### Exercise objective
Calculate how many lines in the following records hold the word "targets", and report that number without comment.

### Records for the task
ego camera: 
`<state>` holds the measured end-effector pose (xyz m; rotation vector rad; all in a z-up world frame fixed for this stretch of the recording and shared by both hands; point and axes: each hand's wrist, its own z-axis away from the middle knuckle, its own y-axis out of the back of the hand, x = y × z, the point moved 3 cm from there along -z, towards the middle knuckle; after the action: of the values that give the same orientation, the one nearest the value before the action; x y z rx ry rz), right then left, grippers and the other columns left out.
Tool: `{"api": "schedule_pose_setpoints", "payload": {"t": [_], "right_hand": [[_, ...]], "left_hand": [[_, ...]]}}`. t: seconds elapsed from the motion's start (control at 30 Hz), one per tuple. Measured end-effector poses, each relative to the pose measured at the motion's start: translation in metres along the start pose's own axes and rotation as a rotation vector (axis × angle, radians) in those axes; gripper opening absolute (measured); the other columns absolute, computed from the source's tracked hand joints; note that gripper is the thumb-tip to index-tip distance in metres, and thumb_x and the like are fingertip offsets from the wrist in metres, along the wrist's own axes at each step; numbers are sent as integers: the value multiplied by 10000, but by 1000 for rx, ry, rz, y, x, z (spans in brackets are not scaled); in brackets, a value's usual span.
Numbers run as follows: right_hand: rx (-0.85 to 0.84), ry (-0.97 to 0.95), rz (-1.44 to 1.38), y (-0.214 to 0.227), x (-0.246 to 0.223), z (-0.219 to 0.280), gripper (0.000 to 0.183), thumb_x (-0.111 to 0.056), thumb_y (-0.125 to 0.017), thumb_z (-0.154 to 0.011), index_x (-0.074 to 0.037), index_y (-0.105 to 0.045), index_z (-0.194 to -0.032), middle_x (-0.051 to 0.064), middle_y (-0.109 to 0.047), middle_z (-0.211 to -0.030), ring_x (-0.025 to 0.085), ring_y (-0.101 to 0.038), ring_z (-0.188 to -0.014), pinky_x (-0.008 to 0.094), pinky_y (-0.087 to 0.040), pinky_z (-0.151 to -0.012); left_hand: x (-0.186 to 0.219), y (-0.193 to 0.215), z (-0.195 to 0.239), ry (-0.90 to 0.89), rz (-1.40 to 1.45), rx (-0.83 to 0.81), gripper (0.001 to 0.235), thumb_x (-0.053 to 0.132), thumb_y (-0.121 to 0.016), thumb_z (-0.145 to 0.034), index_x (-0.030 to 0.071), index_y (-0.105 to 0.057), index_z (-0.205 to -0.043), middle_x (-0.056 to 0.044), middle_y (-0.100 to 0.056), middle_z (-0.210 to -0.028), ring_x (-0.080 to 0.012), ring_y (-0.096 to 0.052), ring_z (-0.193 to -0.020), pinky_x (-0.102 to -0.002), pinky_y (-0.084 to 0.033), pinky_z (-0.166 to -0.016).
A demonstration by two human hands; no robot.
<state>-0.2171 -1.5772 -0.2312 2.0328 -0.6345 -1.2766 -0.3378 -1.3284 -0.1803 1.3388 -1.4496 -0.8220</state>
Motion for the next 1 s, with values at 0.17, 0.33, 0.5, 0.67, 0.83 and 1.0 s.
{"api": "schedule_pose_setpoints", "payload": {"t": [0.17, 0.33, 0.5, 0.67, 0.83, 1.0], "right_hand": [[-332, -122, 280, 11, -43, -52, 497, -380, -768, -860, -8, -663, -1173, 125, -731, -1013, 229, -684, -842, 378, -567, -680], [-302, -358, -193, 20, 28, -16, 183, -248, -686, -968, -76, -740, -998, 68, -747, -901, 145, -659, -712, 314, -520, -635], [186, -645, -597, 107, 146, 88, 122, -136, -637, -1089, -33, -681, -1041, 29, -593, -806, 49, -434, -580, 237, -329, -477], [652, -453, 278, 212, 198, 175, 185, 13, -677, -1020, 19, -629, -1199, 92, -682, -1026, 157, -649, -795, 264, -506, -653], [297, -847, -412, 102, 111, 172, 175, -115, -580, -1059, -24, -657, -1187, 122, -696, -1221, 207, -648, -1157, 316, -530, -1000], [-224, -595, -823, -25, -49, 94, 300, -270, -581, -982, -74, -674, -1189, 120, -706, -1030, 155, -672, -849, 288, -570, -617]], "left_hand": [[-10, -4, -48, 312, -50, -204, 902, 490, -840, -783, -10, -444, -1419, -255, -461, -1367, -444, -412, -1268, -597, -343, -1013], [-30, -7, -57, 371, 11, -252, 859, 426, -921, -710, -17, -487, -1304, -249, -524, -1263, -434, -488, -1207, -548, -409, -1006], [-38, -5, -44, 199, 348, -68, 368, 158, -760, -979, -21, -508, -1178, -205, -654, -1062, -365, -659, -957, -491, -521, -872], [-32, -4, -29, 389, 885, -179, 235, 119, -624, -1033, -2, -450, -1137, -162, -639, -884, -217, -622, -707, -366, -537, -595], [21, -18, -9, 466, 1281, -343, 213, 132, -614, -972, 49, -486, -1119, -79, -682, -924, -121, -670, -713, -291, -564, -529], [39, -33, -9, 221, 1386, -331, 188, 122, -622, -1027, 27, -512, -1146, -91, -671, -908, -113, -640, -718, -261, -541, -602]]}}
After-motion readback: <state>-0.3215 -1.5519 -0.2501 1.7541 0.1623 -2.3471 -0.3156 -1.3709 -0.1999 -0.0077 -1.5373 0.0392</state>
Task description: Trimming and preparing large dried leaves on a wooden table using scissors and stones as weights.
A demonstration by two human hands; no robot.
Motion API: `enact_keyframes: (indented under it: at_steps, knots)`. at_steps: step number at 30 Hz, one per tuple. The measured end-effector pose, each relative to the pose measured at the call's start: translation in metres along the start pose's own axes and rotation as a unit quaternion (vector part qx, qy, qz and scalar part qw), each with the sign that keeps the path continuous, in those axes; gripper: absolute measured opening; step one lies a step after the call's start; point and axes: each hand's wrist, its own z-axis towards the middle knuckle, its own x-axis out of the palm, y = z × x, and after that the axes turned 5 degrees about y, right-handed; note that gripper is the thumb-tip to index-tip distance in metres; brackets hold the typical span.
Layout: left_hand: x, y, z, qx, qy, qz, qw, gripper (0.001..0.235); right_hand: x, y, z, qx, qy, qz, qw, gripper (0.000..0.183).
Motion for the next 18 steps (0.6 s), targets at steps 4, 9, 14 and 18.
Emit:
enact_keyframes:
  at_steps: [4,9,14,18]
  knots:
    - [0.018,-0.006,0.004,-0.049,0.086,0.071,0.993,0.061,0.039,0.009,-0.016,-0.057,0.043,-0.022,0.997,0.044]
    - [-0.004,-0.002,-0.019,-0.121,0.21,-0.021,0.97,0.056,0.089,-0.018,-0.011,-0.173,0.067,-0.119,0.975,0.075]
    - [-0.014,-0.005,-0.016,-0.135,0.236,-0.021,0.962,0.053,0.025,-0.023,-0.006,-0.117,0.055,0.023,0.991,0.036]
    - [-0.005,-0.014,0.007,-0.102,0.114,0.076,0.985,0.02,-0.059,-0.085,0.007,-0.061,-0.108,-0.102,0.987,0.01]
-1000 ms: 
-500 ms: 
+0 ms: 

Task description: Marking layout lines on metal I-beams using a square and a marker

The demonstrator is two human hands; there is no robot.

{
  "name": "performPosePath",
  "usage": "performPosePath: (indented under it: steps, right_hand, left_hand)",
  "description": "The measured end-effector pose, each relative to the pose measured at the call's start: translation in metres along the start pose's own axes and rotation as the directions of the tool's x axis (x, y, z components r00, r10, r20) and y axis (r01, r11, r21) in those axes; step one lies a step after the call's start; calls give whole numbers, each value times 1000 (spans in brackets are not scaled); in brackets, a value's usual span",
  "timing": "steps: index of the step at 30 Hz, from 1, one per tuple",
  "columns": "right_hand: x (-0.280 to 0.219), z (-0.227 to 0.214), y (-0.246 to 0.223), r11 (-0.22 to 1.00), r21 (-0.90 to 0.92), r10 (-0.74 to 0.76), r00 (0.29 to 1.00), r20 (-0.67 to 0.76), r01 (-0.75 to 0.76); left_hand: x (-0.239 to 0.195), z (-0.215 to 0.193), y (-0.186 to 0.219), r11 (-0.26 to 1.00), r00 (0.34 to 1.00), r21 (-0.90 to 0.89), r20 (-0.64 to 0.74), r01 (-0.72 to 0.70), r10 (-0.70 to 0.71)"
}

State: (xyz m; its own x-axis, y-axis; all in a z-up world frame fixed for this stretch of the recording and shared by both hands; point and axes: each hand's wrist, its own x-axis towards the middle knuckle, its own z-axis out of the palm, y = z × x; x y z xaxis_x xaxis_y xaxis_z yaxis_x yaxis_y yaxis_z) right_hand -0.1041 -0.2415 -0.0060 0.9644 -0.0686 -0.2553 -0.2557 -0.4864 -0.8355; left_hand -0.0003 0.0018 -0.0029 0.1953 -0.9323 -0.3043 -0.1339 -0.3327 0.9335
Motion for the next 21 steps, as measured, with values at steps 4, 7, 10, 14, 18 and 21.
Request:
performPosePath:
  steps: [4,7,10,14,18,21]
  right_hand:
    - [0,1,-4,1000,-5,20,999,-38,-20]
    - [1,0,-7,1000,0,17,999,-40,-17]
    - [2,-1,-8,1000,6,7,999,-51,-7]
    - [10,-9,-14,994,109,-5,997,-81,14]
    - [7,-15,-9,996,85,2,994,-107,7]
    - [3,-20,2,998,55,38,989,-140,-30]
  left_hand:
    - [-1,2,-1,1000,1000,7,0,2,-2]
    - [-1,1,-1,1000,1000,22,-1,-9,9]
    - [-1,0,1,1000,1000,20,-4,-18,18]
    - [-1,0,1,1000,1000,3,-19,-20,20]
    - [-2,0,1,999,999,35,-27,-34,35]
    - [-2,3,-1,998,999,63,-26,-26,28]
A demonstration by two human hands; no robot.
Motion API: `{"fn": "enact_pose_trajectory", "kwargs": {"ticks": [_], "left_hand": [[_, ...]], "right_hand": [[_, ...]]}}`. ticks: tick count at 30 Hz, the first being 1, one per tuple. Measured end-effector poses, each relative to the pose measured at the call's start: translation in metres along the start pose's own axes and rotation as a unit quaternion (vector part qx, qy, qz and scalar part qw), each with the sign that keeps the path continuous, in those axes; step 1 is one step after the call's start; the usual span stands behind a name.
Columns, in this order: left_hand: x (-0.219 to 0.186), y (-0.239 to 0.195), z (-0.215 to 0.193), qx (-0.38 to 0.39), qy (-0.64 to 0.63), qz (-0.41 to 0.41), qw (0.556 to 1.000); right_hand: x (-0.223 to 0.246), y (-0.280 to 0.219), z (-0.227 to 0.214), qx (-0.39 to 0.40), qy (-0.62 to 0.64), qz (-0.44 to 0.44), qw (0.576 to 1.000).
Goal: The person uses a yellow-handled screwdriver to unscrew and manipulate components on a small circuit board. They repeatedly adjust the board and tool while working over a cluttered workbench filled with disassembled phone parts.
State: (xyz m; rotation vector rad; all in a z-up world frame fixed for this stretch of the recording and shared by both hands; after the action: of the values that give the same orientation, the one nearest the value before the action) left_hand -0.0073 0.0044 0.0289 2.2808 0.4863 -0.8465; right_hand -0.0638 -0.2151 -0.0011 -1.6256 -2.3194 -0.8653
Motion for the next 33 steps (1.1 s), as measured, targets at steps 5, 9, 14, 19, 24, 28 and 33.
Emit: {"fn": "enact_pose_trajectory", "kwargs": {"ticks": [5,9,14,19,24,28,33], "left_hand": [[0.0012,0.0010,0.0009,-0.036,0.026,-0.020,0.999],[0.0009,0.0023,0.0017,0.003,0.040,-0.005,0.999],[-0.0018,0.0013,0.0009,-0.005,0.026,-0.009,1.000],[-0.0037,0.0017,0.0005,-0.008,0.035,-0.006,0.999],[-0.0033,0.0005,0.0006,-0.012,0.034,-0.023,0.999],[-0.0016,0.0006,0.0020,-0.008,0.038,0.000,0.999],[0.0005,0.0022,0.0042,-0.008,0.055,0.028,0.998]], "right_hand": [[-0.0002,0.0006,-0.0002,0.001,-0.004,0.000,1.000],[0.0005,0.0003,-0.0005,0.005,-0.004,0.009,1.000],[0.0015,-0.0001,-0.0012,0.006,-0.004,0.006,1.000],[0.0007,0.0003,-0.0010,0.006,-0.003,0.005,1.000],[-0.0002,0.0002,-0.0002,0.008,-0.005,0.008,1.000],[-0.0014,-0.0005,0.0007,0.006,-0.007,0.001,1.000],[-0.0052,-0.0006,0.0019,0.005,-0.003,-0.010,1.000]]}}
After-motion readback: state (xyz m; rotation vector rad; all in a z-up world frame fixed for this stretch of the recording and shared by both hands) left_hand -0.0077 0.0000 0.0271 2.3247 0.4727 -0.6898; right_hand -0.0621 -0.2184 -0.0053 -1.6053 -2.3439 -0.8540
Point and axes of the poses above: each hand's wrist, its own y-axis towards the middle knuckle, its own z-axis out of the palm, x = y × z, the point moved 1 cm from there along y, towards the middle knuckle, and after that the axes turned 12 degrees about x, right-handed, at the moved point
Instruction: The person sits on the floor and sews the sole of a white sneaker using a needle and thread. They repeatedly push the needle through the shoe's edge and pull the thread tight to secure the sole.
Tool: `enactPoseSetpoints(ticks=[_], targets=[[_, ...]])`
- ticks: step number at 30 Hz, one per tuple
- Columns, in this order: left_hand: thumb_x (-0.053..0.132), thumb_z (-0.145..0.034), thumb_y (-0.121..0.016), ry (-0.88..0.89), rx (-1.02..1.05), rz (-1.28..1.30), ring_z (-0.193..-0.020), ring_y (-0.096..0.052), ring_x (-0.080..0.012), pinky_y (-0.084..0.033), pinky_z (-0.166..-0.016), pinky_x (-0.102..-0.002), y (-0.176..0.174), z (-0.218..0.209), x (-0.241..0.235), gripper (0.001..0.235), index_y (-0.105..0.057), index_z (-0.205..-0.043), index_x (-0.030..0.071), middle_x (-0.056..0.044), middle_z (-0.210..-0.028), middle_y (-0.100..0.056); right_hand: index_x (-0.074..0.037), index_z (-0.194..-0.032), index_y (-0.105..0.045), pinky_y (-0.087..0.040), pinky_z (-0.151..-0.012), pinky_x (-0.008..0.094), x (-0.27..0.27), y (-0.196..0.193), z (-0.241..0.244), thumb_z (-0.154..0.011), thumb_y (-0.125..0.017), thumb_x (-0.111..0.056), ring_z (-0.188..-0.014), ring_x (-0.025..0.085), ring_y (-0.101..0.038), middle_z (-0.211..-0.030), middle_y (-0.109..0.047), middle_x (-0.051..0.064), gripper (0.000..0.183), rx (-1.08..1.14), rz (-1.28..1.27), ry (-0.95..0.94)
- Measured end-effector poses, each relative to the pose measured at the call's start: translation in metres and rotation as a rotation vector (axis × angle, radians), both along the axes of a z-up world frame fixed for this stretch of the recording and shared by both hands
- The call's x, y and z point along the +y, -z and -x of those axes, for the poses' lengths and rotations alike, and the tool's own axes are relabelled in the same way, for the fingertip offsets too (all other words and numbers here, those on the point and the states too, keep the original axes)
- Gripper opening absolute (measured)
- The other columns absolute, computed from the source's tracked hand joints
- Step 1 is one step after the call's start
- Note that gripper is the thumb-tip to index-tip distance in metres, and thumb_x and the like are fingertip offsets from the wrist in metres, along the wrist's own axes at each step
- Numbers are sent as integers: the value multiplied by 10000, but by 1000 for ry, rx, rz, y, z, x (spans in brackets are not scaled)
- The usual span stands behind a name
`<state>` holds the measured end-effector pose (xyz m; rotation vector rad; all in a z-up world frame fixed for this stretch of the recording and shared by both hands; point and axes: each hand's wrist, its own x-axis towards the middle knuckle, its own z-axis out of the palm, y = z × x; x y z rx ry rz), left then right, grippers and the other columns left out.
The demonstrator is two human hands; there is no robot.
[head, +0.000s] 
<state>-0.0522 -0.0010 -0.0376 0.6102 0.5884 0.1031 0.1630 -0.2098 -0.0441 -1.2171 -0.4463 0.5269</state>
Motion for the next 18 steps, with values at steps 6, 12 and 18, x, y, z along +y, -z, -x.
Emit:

### Response below
3